— Exercise directions —
Set down each entry from the block beneath, exactly as written.
━━━ Data for processing ━━━
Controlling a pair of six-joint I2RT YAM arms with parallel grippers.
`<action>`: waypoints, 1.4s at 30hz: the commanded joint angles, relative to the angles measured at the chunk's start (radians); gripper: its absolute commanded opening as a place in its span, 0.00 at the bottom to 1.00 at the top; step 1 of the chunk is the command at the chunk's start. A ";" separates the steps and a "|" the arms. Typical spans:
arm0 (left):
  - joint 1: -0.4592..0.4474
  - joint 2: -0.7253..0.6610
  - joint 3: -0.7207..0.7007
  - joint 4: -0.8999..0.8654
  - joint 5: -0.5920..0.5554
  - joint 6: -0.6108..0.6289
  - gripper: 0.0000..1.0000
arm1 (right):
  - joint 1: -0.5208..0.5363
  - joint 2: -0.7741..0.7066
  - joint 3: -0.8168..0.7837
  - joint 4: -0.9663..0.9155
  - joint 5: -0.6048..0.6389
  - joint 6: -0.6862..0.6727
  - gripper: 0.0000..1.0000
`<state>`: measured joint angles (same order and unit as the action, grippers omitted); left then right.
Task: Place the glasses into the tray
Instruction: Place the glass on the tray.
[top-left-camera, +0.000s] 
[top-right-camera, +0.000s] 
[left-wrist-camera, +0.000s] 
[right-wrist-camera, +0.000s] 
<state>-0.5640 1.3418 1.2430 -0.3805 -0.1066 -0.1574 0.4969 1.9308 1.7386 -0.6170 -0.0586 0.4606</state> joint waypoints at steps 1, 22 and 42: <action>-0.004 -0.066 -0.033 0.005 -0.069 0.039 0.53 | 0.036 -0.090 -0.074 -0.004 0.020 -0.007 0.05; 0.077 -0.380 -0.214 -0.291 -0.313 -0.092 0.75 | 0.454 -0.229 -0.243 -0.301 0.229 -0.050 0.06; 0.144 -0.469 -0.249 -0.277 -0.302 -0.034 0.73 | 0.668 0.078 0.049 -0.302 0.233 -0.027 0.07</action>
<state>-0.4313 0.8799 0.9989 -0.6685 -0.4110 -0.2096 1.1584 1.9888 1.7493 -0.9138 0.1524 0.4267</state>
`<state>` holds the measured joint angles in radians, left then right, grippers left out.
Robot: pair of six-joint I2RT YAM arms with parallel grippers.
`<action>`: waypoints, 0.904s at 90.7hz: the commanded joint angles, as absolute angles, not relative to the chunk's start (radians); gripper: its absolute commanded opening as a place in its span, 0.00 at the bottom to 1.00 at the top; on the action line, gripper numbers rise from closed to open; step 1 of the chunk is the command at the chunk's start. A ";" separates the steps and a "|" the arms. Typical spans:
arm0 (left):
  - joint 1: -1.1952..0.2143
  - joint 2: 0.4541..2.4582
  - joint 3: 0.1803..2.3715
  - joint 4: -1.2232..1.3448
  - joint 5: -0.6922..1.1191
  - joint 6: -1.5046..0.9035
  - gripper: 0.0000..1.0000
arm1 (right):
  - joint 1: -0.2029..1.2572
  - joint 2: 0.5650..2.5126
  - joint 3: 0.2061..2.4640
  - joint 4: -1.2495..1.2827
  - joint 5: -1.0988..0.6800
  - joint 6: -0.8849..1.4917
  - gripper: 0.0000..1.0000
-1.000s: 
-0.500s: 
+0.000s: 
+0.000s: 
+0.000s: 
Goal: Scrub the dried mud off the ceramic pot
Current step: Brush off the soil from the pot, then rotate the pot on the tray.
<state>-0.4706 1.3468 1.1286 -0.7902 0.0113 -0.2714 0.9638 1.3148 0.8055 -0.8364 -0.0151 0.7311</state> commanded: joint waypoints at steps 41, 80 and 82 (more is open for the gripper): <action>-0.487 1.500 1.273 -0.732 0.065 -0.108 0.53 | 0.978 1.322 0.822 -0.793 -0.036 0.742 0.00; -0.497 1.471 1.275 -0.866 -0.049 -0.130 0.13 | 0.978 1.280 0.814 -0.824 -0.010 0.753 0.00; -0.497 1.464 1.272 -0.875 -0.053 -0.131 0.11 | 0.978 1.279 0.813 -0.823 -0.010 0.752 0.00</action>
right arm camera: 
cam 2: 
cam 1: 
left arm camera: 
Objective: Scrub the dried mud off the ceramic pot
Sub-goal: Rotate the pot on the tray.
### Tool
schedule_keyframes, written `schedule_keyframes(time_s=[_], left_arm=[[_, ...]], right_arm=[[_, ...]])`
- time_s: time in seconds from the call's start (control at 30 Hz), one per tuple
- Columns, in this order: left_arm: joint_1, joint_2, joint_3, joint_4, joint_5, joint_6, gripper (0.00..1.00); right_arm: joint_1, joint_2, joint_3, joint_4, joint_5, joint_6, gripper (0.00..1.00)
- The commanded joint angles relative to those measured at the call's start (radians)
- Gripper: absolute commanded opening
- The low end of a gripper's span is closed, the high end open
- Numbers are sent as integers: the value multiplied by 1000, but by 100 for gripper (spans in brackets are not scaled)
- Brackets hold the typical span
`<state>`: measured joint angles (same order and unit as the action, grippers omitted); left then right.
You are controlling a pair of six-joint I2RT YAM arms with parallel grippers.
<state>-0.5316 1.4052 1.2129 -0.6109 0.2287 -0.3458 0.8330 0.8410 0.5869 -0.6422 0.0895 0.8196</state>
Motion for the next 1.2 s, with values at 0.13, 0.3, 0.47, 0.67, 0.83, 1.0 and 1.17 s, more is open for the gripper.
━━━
— Answer box —
Controlling a pair of six-joint I2RT YAM arms with parallel grippers.
`<action>`: waypoints, 1.4s at 30hz: the commanded joint angles, relative to the angles measured at the chunk's start (radians); gripper: its absolute commanded opening as a place in its span, 0.00 at the bottom to 1.00 at the top; step 1 of the chunk is the command at the chunk's start. A ";" separates the steps and a "|" the arms. Typical spans:
arm0 (left):
  - joint 1: -0.4592..0.4474
  - joint 2: -0.7253..0.6610
  - joint 3: -0.7207..0.7007
  - joint 4: -0.8999..0.8654
  - joint 5: -0.5920..0.5554
  - joint 6: -0.6108..0.6289
  - gripper: 0.0000..1.0000
arm1 (right):
  - joint 1: -0.5208..0.5363
  - joint 2: -0.7741..0.7066
  - joint 3: -0.8168..0.7837
  - joint 4: -0.9663..0.9155
  - joint 5: -0.6048..0.6389
  - joint 6: -0.6862..0.6727
  - gripper: 0.0000..1.0000
`<state>`: measured joint angles (same order and unit as the action, grippers omitted); left then right.
Task: Place the glasses into the tray
Instruction: Place the glass on the tray.
[top-left-camera, +0.000s] 
[top-right-camera, +0.000s] 
[left-wrist-camera, +0.000s] 
[right-wrist-camera, +0.000s] 
<state>-0.5640 1.3418 1.2430 -0.3805 -0.1066 -0.1574 0.4969 1.9308 1.7386 -0.6170 -0.0586 0.4606</state> joint waypoints at steps 1, 22 and 42: <action>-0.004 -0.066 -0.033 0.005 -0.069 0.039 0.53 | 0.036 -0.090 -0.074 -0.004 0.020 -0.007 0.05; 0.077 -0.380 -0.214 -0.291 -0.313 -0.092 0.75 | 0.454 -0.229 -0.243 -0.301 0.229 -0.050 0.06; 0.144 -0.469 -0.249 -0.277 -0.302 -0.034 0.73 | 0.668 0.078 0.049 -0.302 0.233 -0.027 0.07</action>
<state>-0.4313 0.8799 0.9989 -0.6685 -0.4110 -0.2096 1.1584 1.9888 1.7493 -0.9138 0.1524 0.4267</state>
`<state>` holds the measured joint angles in radians, left then right, grippers left out.
Robot: pair of six-joint I2RT YAM arms with parallel grippers.
`<action>`: waypoints, 0.904s at 90.7hz: the commanded joint angles, as absolute angles, not relative to the chunk's start (radians); gripper: its absolute commanded opening as a place in its span, 0.00 at the bottom to 1.00 at the top; on the action line, gripper numbers rise from closed to open; step 1 of the chunk is the command at the chunk's start. A ";" separates the steps and a "|" the arms. Typical spans:
arm0 (left):
  - joint 1: -1.1952..0.2143
  - joint 2: 0.4541..2.4582
  - joint 3: 0.1803..2.3715
  - joint 4: -1.2232..1.3448
  - joint 5: -0.6922..1.1191
  - joint 6: -1.5046..0.9035
  - gripper: 0.0000..1.0000
arm1 (right):
  - joint 1: -0.2029..1.2572
  - joint 2: 0.5650..2.5126
  - joint 3: 0.2061..2.4640
  - joint 4: -1.2495..1.2827
  - joint 5: -1.0988..0.6800
  - joint 6: -0.8849..1.4917
  - gripper: 0.0000..1.0000
-1.000s: 
-0.500s: 
+0.000s: 
+0.000s: 
+0.000s: 
Goal: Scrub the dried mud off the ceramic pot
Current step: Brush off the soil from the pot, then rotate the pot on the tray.
<state>-0.4706 1.3468 1.1286 -0.7902 0.0113 -0.2714 0.9638 1.3148 0.8055 -0.8364 -0.0151 0.7311</state> commanded: joint waypoints at steps 41, 80 and 82 (more is open for the gripper): <action>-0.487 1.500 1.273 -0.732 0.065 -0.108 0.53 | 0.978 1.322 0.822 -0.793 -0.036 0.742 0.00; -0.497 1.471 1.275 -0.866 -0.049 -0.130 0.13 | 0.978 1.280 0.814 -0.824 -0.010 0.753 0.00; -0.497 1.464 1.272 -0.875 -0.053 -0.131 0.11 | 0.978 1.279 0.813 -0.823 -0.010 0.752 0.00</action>
right arm camera: 
cam 2: 
cam 1: 
left arm camera: 
Objective: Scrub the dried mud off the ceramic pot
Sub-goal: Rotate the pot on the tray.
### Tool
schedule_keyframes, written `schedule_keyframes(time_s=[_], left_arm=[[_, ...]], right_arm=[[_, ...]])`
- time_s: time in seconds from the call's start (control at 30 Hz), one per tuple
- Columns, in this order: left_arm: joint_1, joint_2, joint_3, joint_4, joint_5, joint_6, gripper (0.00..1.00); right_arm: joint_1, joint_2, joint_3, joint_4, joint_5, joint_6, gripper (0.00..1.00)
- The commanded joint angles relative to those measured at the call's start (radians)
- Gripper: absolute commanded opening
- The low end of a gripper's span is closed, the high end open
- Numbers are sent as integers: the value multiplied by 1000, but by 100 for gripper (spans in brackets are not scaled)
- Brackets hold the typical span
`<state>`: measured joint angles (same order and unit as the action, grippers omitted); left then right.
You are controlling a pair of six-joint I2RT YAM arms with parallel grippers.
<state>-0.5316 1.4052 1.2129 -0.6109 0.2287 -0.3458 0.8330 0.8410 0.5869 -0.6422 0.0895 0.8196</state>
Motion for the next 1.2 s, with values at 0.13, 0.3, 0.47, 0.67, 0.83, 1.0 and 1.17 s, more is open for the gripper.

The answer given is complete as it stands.